**Directions**:
Down to the last line, reproduce the data that follows, but skip the pictures.

*** Opening Information supplied ***

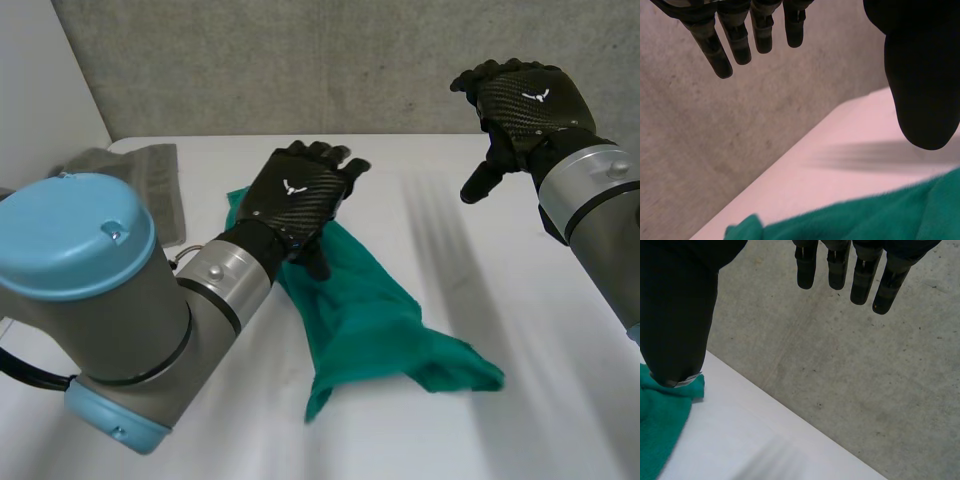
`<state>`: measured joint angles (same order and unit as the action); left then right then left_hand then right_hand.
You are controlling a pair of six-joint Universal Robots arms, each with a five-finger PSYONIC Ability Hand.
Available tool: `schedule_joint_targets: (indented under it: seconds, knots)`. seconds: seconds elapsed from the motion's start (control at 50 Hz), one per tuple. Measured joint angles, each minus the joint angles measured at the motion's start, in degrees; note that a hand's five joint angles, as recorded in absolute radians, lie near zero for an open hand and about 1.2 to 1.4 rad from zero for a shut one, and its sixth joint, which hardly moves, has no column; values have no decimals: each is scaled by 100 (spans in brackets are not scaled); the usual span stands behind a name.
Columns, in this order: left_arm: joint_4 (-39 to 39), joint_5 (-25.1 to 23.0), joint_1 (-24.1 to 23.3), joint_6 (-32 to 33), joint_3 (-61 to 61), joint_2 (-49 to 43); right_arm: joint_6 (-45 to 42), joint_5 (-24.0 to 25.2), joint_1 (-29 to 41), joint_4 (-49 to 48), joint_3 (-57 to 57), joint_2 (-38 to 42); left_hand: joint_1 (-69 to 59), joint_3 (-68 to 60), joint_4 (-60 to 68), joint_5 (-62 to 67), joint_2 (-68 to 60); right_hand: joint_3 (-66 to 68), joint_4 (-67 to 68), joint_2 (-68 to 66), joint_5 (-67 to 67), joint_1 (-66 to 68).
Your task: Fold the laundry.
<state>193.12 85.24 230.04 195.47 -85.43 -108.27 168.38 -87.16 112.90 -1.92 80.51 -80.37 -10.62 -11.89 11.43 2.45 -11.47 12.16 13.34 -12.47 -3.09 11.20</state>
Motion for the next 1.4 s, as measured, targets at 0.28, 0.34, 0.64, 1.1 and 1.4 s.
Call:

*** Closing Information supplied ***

**Finished exercise**:
`<state>`: measured joint angles (same order and unit as the action); left then right then left_hand then right_hand.
You are controlling a pair of six-joint Universal Robots arms, each with a five-finger PSYONIC Ability Hand.
Available tool: `schedule_joint_targets: (indented under it: seconds, knots)`. seconds: seconds elapsed from the motion's start (control at 50 Hz), one per tuple. Measured joint angles, each minus the joint angles measured at the motion's start, in degrees; note that a hand's five joint angles, as recorded in absolute radians, lie near zero for an open hand and about 1.2 to 1.4 rad from zero for a shut one, and its sixth joint, which hardly moves, has no column; values have no decimals: each is scaled by 100 (spans in brackets are not scaled); the usual span stands behind a name.
Columns, in this order: left_arm: joint_4 (-39 to 39), joint_5 (-25.1 to 23.0), joint_1 (-24.1 to 23.3), joint_6 (-32 to 33), joint_3 (-61 to 61), joint_2 (-49 to 43); right_arm: joint_6 (-45 to 42), joint_5 (-24.0 to 25.2), joint_1 (-29 to 41), joint_4 (-49 to 48), joint_3 (-57 to 57), joint_2 (-38 to 42); left_hand: joint_1 (-69 to 59), joint_3 (-68 to 60), joint_4 (-60 to 68), joint_5 (-62 to 67), joint_2 (-68 to 60); right_hand: joint_3 (-66 to 68), joint_4 (-67 to 68), joint_2 (-68 to 66), joint_5 (-67 to 67), joint_1 (-66 to 68).
Your task: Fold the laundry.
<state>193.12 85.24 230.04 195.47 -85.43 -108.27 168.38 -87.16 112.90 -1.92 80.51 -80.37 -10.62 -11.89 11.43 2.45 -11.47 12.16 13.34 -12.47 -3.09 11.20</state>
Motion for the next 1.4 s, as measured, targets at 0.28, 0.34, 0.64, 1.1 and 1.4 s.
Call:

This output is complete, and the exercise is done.